-- Exercise requirements --
Please return the listing exactly as it stands, skipping any pictures.

[Start of Attachment]

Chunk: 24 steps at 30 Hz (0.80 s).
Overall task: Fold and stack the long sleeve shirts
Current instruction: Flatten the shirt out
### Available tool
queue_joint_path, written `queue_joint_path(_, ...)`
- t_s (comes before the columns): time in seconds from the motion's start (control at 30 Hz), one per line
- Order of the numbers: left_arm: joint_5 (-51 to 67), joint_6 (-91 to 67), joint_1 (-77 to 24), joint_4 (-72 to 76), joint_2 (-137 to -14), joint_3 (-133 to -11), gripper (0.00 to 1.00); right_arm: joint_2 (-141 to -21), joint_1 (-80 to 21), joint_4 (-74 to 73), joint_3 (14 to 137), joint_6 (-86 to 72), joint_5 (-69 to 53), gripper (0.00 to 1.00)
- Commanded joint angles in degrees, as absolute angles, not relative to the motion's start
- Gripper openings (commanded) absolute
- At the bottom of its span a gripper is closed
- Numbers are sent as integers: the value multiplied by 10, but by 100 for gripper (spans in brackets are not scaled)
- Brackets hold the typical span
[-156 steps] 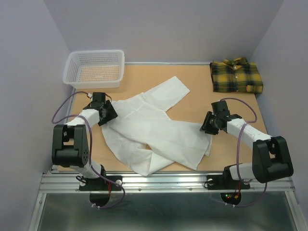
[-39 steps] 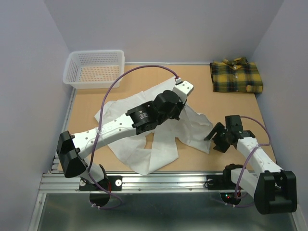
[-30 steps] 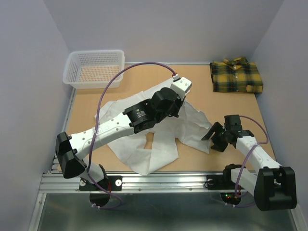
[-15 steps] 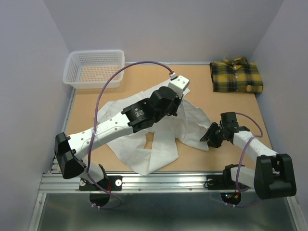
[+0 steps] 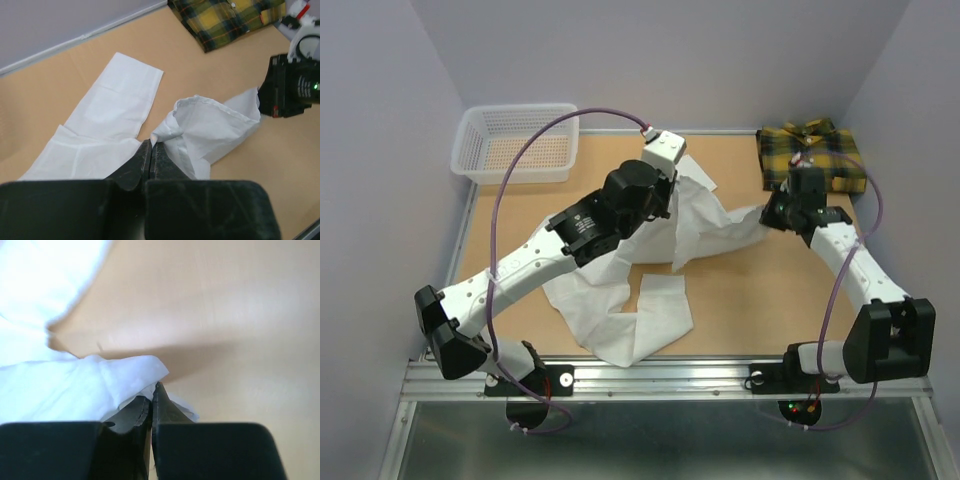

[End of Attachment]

-- Output of the exercise --
Chunk: 24 steps at 30 Hz (0.80 s).
Overall task: Fold and stack the long sleeve shirts
Current instruction: Flatten the shirt out
### Available tool
queue_joint_path, written `queue_joint_path(_, ...)`
- t_s (comes before the columns): time in seconds from the motion's start (control at 30 Hz), one per line
- Order of the numbers: left_arm: joint_5 (-51 to 67), joint_6 (-91 to 67), joint_1 (-77 to 24), joint_4 (-72 to 76), joint_2 (-137 to -14), joint_3 (-133 to -11), gripper (0.00 to 1.00); right_arm: joint_2 (-141 to -21), joint_1 (-80 to 21), joint_4 (-74 to 73), joint_3 (14 to 137), joint_6 (-86 to 72), joint_5 (-69 to 53), gripper (0.00 to 1.00)
- Commanded joint angles in degrees, as absolute angles, not relative to the motion's start
- Gripper openings (commanded) absolute
- At the bottom of its span a gripper is closed
- Numbers are sent as integers: the value multiplied by 10, but by 100 for gripper (spans in brackets are not scaled)
- Brackets hold the typical span
[-156 steps] 
[-39 steps] 
[-30 steps] 
[-15 steps] 
[+0 steps] 

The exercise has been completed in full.